Exercise details:
Filter the listing so that only lines with the word "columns" remain.
>>>
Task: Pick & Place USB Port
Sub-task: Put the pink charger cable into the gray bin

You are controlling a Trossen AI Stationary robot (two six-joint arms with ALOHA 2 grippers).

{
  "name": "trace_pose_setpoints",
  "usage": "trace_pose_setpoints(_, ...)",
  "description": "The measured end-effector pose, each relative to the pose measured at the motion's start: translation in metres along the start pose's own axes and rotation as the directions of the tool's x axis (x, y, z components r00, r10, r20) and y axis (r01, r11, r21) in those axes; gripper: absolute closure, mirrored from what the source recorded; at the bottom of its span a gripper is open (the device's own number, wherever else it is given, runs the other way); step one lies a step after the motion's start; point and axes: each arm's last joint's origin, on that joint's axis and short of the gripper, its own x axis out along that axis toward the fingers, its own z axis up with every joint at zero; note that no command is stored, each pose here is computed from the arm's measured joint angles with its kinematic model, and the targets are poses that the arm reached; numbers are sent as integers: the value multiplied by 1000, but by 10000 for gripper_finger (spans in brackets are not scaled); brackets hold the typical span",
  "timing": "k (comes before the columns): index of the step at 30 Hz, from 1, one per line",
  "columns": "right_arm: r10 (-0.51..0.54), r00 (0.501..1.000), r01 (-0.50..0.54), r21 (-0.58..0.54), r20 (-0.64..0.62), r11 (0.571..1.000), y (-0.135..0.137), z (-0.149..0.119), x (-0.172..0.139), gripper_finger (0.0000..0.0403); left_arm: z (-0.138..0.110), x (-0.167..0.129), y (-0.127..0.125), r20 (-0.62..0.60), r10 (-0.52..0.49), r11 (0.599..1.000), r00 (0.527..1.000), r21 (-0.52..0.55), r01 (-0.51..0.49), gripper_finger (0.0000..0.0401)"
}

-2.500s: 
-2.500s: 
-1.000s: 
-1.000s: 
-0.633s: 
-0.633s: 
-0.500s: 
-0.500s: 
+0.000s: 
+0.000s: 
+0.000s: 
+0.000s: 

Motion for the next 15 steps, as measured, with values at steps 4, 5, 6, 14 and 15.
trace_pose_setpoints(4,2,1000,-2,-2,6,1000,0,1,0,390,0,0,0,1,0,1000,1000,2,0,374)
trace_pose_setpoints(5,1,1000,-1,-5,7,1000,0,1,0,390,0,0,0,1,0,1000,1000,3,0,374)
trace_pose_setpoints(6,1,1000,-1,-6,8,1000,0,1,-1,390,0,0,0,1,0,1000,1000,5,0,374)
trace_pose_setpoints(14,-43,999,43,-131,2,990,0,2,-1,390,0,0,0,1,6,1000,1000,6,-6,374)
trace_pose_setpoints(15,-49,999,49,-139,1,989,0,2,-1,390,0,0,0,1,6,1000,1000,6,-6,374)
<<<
Output for this task:
  "timing": "k (comes before the columns): index of the step at 30 Hz, from 1, one per line",
  "columns": "right_arm: r10 (-0.51..0.54), r00 (0.501..1.000), r01 (-0.50..0.54), r21 (-0.58..0.54), r20 (-0.64..0.62), r11 (0.571..1.000), y (-0.135..0.137), z (-0.149..0.119), x (-0.172..0.139), gripper_finger (0.0000..0.0403); left_arm: z (-0.138..0.110), x (-0.167..0.129), y (-0.127..0.125), r20 (-0.62..0.60), r10 (-0.52..0.49), r11 (0.599..1.000), r00 (0.527..1.000), r21 (-0.52..0.55), r01 (-0.51..0.49), gripper_finger (0.0000..0.0401)"

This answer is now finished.